There are two sides to every tattoo story: the tale how how you got it, and the tale of why. Most days, I prefer to explain the how: Right after high school, my best friend Christian moved to Austin to join the AmeriCorps and I hitched a ride down there just for the adventure of it.
After midnight, bored on 6th Street and too young to drink, I decided to get a tattoo. We picked a shop at random and I explained my concept, forcing the artist to draw and redraw the stencil until he came up with something to my liking. (Side note: Don’t ever do that, especially with a piece this big. I could have been mangled.)
The concept isn’t as sophisticated as 18-year-old Sarah Kelly thought, but the work is good enough. I thought about having it removed, or at least covering it with makeup for my wedding, but I couldn’t — because of the why.
“Sweet dreams and flying machines” is a line from James Taylor’s song “Fire and Rain.”
Since 2003, the song has been inextricably tied in my brain to the death of Tyler Kirk.
Tyler was a musician and the second funniest person I knew. His girlfriend, my best friend Jill, was the funniest.
On Jan. 30, 2003, I stopped by his locker after school to say hi and check out his stuffed Jerry Garcia doll, which he’d carried with from class to class. Or maybe I had borrowed it for the afternoon and stopped by to return it. I can’t remember exactly.

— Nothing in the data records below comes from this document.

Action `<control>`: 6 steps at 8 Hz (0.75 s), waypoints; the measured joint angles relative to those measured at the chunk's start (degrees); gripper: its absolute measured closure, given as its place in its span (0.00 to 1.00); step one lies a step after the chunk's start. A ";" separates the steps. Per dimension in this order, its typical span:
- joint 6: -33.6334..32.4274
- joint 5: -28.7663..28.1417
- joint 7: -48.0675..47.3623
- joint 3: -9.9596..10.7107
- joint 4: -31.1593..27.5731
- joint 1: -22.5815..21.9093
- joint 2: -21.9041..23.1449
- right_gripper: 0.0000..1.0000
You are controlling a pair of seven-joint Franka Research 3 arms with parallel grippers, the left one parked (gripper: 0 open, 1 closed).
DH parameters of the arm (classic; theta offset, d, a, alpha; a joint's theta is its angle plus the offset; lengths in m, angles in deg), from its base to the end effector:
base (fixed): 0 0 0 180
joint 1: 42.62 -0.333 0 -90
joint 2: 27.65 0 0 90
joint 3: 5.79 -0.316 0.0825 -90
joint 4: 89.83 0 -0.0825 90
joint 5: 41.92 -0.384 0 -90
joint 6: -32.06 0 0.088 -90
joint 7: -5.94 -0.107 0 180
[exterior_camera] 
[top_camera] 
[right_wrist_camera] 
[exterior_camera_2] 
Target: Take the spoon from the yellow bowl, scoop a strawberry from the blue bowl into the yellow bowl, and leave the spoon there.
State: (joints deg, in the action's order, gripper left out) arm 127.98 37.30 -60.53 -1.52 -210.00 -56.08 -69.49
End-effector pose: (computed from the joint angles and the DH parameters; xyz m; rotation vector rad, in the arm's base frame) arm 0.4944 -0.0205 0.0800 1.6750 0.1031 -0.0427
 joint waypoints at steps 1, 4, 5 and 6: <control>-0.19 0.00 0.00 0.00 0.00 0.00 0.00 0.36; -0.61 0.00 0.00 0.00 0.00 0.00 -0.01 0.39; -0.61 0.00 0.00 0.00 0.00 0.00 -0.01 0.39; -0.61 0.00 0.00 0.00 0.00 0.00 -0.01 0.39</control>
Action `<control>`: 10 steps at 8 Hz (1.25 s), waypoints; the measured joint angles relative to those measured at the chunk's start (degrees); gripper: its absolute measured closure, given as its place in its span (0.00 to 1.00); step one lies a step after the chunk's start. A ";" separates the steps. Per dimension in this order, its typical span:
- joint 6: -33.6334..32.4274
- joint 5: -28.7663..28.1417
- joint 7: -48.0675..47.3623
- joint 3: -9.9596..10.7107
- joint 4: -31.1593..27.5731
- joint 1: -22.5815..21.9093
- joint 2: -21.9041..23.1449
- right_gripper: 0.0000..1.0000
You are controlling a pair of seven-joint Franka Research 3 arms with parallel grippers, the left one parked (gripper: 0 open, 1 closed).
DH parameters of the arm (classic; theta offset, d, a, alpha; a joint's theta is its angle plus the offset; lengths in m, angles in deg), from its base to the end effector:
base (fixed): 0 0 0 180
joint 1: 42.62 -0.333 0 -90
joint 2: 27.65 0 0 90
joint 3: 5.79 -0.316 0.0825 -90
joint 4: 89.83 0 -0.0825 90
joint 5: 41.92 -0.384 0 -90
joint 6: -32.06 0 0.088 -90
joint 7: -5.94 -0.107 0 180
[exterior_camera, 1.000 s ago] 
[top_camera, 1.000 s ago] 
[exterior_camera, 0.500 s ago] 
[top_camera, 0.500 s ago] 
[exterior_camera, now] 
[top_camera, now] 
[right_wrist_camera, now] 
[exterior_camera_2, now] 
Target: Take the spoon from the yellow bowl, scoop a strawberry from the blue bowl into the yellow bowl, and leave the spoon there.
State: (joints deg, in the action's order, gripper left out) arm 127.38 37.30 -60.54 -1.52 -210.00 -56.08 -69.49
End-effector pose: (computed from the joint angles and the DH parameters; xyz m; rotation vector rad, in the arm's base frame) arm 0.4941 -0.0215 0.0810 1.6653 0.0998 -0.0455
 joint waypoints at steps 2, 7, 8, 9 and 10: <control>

But I remember with absolute clarity that he smiled. He laughed and joked and waved before he walked away to catch his bus. A few hours later, he was dead from a self-inflicted gun shot.
And all my brain could do was repeat it: Sweet dreams and flying machines in pieces on the ground.
The day they buried him with the Jerry Garcia doll, I put those lyrics in my away message on AIM. (Is it OK to laugh at that now?)
I don’t know if I would have stayed friends with Tyler, if he would have liked the sports-nut sorority girl I grew up to be, or if I would have liked the person he grew up to be. He doesn’t have the benefit of aging past age 14.
But I do know that he saved me.
Watching so many people’s worlds fall apart at the news of his death made it impossible to ignore the fact that somebody gives a shit about me. Somebody would notice if I just ceased to exist.
With three half-assed junior high suicide attempts already on my record, I decided to just go ahead and live. Because, frankly, suicide is a dick move.
And that’s what I remember every time I glance down at my arm. I could have just tattooed “People gave a shit about Tyler and they give a shit about you, so maybe try not to die today,” but I thought the plane looked cooler.
And every year, on Jan. 30, I swear my tattoo burns exactly like it did the night it was etched into my arm.
So hey, if you’re having a hard time: Please know that there’s help out there. People want you to stay alive, and things don’t have to be this hard forever. Talk to someone. If you’re not sure where to start, try the Suicide Prevention Resource Center.